<<<<
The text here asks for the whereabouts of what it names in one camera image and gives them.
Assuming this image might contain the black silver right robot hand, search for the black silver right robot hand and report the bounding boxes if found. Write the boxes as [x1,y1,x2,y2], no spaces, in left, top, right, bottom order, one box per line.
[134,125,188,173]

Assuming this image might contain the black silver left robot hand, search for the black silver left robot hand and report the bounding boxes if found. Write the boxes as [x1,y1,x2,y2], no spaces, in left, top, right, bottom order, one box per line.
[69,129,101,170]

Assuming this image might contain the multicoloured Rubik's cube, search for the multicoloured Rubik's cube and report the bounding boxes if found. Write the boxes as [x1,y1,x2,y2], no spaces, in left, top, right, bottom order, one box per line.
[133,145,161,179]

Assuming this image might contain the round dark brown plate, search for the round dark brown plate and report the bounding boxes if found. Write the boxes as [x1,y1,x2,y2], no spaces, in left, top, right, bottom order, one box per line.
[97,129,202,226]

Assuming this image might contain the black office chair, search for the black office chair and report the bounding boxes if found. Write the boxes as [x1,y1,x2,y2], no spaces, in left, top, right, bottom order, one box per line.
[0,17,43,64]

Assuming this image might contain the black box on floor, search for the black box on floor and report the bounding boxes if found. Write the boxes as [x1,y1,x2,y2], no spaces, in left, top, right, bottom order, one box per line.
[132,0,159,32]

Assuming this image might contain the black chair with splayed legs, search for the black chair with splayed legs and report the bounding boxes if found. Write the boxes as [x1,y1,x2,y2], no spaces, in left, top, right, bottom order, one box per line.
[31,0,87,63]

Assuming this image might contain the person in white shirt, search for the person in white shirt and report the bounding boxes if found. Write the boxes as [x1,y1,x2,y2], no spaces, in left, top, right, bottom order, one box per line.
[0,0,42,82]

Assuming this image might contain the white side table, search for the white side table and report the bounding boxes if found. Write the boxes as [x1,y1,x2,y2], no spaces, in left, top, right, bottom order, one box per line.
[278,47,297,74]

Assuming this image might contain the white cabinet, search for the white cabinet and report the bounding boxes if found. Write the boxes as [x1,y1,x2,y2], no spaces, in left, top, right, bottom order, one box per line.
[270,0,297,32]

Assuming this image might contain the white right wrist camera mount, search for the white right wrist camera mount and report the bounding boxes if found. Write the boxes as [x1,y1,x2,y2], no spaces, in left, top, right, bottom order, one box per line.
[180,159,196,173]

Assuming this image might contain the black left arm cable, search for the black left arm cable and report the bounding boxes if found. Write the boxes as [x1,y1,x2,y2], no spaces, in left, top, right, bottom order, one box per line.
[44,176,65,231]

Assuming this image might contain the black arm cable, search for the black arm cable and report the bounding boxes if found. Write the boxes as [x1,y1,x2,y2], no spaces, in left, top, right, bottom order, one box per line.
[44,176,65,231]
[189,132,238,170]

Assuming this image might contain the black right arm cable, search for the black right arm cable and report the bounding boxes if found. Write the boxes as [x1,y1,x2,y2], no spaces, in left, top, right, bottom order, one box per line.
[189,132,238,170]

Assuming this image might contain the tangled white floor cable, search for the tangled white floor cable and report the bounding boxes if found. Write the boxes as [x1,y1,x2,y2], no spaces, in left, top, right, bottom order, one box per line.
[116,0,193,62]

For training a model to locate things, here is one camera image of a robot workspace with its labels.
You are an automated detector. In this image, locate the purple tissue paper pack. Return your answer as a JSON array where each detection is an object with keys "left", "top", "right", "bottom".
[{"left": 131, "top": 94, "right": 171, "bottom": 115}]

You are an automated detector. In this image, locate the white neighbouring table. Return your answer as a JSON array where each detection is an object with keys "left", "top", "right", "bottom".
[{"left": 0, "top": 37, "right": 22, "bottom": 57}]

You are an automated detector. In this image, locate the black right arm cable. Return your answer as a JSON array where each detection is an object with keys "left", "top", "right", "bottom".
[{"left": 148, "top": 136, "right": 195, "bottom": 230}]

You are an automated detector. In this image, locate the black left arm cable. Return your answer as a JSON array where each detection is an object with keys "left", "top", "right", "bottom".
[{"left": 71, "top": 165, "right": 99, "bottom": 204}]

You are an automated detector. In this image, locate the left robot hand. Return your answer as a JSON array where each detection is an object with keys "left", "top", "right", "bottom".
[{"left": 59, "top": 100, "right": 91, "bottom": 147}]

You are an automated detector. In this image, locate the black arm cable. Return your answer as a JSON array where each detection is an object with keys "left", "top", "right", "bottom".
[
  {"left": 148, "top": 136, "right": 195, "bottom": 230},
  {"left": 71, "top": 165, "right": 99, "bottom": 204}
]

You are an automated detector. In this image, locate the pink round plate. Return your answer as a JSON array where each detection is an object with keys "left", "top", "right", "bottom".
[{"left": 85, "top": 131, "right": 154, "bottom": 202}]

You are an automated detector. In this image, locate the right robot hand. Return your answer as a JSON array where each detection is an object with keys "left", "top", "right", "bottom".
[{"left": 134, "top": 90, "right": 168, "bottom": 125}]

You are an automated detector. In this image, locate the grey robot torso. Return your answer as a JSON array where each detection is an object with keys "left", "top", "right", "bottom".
>>>>
*Task prompt:* Return every entry above with nothing altered.

*Answer to the exercise:*
The text here asks for the whereabouts of what it names in one camera image and gives them.
Assuming this image might contain the black silver right robot hand, search for the black silver right robot hand and report the bounding boxes if found. Write the boxes as [x1,y1,x2,y2], no spaces, in left, top, right, bottom order, one box per line.
[134,125,188,173]

Assuming this image might contain the black silver left robot hand, search for the black silver left robot hand and report the bounding boxes if found. Write the boxes as [x1,y1,x2,y2], no spaces, in left, top, right, bottom order, one box per line.
[69,129,101,170]

Assuming this image might contain the multicoloured Rubik's cube, search for the multicoloured Rubik's cube and report the bounding boxes if found. Write the boxes as [x1,y1,x2,y2], no spaces, in left, top, right, bottom order, one box per line.
[133,145,161,179]

Assuming this image might contain the round dark brown plate, search for the round dark brown plate and report the bounding boxes if found. Write the boxes as [x1,y1,x2,y2], no spaces, in left, top, right, bottom order, one box per line.
[97,129,202,226]

Assuming this image might contain the black office chair, search for the black office chair and report the bounding boxes if found. Write the boxes as [x1,y1,x2,y2], no spaces, in left, top, right, bottom order, one box per line.
[0,17,43,64]

Assuming this image might contain the black box on floor, search for the black box on floor and report the bounding boxes if found. Write the boxes as [x1,y1,x2,y2], no spaces, in left, top, right, bottom order, one box per line.
[132,0,159,32]

Assuming this image might contain the black chair with splayed legs, search for the black chair with splayed legs and report the bounding boxes if found. Write the boxes as [x1,y1,x2,y2], no spaces, in left, top, right, bottom order, one box per line.
[31,0,87,63]

Assuming this image might contain the person in white shirt, search for the person in white shirt and report the bounding boxes if found. Write the boxes as [x1,y1,x2,y2], no spaces, in left, top, right, bottom order, one box per line.
[0,0,42,82]

Assuming this image might contain the white side table, search for the white side table and report the bounding boxes if found. Write the boxes as [x1,y1,x2,y2], no spaces, in left, top, right, bottom order, one box per line.
[278,47,297,74]

Assuming this image might contain the white cabinet, search for the white cabinet and report the bounding boxes if found. Write the boxes as [x1,y1,x2,y2], no spaces, in left, top, right, bottom order, one box per line.
[270,0,297,32]

Assuming this image might contain the white right wrist camera mount, search for the white right wrist camera mount and report the bounding boxes if found. Write the boxes as [x1,y1,x2,y2], no spaces, in left, top, right, bottom order, one box per line.
[180,159,196,173]

Assuming this image might contain the black left arm cable, search for the black left arm cable and report the bounding boxes if found. Write the boxes as [x1,y1,x2,y2], no spaces, in left, top, right, bottom order, one box per line.
[44,176,65,231]

Assuming this image might contain the black arm cable, search for the black arm cable and report the bounding boxes if found. Write the boxes as [x1,y1,x2,y2], no spaces, in left, top, right, bottom order, one box per line.
[44,176,65,231]
[189,132,238,170]

Assuming this image might contain the black right arm cable, search for the black right arm cable and report the bounding boxes if found. Write the boxes as [x1,y1,x2,y2], no spaces, in left, top, right, bottom order, one box per line.
[189,132,238,170]

Assuming this image might contain the tangled white floor cable, search for the tangled white floor cable and report the bounding boxes if found. Write the boxes as [x1,y1,x2,y2], no spaces, in left, top, right, bottom order, one box per line.
[116,0,193,62]

For training a model to locate things, here is one camera image of a robot workspace with its labels.
You are an automated detector. In this image, locate the purple tissue paper pack. Return your answer as a JSON array where each detection is an object with keys "left", "top", "right", "bottom".
[{"left": 131, "top": 94, "right": 171, "bottom": 115}]

You are an automated detector. In this image, locate the white neighbouring table. Return your answer as a JSON array where each detection is an object with keys "left", "top", "right", "bottom".
[{"left": 0, "top": 37, "right": 22, "bottom": 57}]

You are an automated detector. In this image, locate the black right arm cable. Return your answer as a JSON array where each detection is an object with keys "left", "top", "right", "bottom".
[{"left": 148, "top": 136, "right": 195, "bottom": 230}]

You are an automated detector. In this image, locate the black left arm cable. Return your answer as a JSON array where each detection is an object with keys "left", "top", "right", "bottom".
[{"left": 71, "top": 165, "right": 99, "bottom": 204}]

You are an automated detector. In this image, locate the left robot hand. Return your answer as a JSON array where each detection is an object with keys "left", "top", "right", "bottom".
[{"left": 59, "top": 100, "right": 91, "bottom": 147}]

You are an automated detector. In this image, locate the black arm cable. Return your answer as a JSON array where each detection is an object with keys "left", "top", "right", "bottom".
[
  {"left": 148, "top": 136, "right": 195, "bottom": 230},
  {"left": 71, "top": 165, "right": 99, "bottom": 204}
]

You are an automated detector. In this image, locate the pink round plate. Return your answer as a JSON array where each detection is an object with keys "left", "top", "right", "bottom".
[{"left": 85, "top": 131, "right": 154, "bottom": 202}]

You are an automated detector. In this image, locate the right robot hand. Return your answer as a JSON array where each detection is an object with keys "left", "top", "right", "bottom".
[{"left": 134, "top": 90, "right": 168, "bottom": 125}]

You are an automated detector. In this image, locate the grey robot torso. Return your answer as a JSON array where each detection is an object with keys "left", "top", "right", "bottom".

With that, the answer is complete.